§ EXERCISE INSTRUCTIONS: Every line containing "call" should be identified and copied from the data below.

■ ■ ■ ■ ■

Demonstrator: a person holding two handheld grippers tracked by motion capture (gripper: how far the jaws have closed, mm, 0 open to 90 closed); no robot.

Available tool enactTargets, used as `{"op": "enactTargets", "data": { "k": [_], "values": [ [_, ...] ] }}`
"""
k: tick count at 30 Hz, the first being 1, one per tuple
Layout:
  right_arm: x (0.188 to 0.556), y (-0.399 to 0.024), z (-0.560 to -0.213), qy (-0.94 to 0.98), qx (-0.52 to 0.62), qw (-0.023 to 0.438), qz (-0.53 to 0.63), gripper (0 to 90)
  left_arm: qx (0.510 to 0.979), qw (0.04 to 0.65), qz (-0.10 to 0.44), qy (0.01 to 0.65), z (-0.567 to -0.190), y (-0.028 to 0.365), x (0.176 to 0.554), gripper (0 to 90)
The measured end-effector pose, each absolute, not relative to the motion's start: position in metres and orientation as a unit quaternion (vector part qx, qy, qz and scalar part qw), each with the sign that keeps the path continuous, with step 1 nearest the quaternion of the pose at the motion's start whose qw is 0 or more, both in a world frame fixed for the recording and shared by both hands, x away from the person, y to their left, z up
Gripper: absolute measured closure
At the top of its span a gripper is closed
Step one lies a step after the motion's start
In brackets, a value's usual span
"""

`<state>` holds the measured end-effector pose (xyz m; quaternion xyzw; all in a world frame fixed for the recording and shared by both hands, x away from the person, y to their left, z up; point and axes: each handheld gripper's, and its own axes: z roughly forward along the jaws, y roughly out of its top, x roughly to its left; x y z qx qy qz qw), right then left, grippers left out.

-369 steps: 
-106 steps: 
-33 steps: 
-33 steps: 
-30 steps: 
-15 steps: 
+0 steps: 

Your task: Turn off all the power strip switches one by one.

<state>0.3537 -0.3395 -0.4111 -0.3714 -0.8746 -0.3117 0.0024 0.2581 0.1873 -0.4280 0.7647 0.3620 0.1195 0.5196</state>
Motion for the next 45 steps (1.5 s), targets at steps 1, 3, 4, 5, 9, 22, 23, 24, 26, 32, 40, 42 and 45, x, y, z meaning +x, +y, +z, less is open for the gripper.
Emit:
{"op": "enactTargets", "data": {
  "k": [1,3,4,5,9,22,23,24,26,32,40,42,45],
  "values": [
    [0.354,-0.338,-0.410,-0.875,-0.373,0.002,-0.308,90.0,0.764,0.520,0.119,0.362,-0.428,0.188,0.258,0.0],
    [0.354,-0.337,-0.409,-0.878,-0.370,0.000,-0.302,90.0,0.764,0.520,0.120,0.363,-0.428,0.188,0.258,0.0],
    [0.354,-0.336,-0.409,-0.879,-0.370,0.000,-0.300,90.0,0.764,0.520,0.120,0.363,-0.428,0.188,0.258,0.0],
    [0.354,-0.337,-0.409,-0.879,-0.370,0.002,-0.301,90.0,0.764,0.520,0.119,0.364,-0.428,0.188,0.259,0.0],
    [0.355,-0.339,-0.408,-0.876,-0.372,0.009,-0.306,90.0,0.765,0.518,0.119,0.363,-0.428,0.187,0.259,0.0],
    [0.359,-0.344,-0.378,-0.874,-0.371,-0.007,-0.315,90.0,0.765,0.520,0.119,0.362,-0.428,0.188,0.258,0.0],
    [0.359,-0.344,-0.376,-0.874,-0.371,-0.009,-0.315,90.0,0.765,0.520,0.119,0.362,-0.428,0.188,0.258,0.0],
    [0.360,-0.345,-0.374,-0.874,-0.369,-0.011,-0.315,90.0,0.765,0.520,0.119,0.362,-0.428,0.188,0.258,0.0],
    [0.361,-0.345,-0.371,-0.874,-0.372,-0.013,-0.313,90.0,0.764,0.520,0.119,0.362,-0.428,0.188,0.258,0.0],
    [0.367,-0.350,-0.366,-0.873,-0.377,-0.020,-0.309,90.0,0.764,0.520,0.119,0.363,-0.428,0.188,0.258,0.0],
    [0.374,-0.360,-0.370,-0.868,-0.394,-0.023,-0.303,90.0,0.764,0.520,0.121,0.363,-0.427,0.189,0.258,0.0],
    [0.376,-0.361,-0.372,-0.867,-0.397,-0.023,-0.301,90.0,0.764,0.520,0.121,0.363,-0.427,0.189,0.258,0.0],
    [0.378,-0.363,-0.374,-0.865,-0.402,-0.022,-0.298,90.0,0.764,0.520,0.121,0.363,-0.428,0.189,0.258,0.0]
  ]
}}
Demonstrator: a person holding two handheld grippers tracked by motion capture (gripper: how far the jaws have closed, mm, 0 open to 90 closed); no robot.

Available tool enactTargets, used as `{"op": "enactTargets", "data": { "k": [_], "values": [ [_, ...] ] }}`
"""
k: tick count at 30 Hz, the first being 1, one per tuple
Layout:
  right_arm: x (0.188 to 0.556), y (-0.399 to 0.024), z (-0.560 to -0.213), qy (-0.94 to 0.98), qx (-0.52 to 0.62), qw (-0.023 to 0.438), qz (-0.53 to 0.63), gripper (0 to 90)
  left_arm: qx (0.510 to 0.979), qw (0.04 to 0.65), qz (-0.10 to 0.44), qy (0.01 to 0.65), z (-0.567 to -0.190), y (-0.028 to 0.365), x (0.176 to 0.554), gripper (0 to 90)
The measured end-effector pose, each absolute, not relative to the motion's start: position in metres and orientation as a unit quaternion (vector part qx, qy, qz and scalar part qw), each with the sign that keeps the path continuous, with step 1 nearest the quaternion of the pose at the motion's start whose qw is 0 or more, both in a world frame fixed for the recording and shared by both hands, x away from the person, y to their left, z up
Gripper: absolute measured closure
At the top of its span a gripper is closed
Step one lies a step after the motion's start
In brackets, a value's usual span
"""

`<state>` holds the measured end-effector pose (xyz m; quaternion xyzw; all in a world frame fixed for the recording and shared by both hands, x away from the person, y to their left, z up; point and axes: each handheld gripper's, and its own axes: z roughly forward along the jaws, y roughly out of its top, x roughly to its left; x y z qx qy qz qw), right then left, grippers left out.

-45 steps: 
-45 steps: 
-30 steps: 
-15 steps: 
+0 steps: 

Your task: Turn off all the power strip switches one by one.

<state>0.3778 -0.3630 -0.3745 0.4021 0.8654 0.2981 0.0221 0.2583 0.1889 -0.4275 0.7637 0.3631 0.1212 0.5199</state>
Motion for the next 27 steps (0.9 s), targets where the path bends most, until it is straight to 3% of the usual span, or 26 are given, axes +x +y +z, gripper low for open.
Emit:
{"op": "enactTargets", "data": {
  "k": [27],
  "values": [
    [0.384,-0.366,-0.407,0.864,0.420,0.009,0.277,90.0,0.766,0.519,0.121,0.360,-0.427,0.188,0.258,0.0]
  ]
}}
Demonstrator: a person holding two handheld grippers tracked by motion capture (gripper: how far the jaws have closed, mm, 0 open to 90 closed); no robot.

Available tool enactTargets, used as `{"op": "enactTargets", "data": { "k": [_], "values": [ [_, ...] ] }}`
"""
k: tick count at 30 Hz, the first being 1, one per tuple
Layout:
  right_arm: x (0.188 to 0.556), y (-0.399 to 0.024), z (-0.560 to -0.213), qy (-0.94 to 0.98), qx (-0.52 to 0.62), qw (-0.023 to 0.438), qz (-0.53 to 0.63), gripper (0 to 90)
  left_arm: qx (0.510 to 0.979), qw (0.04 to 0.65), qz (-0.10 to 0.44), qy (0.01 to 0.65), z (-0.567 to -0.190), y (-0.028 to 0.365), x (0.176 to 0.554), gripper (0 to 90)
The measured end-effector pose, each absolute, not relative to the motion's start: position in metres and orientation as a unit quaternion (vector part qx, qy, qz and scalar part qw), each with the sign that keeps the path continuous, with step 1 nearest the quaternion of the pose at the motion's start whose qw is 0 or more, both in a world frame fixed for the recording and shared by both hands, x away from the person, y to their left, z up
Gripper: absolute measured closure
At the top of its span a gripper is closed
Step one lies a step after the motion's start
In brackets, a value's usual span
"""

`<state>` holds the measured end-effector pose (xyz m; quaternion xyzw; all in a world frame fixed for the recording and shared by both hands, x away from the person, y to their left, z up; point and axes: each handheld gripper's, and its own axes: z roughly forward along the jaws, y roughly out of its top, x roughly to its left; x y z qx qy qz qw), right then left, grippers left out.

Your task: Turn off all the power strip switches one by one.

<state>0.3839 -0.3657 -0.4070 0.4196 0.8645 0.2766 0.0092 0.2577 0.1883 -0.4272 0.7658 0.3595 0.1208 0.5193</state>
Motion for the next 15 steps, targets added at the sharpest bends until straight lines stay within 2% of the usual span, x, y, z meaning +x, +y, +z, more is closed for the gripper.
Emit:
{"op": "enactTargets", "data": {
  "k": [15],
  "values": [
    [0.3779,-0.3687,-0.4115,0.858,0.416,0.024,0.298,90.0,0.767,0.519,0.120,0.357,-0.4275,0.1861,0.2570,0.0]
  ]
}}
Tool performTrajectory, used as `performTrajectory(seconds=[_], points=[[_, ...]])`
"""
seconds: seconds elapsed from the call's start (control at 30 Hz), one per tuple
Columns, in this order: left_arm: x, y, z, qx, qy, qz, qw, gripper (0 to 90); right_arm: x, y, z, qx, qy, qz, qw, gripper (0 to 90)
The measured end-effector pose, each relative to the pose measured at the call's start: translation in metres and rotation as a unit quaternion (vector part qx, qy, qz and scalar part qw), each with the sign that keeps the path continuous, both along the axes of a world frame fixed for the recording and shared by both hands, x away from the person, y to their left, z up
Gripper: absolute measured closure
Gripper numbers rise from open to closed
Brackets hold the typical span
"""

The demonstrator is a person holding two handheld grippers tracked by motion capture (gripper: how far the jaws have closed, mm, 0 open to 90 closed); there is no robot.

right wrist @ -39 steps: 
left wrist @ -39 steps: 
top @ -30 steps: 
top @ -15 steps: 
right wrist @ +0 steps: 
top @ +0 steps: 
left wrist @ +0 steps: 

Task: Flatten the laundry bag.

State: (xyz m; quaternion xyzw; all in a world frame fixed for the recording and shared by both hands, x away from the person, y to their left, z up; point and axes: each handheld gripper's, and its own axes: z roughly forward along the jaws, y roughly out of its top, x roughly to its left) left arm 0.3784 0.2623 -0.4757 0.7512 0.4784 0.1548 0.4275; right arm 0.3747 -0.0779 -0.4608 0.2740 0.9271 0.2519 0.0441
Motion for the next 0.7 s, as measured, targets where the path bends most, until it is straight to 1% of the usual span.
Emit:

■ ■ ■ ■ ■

§ WRITTEN RESPONSE:
seconds: seconds elapsed from the call's start (control at 30 Hz), one per tuple
The measured end-effector pose, each relative to the pose measured at the call's start: translation in metres and rotation as a unit quaternion (vector part qx, qy, qz and scalar part qw), each with the sign that keeps the path continuous, both along the axes of a world frame fixed for the recording and shared by both hands, x away from the person, y to their left, z up

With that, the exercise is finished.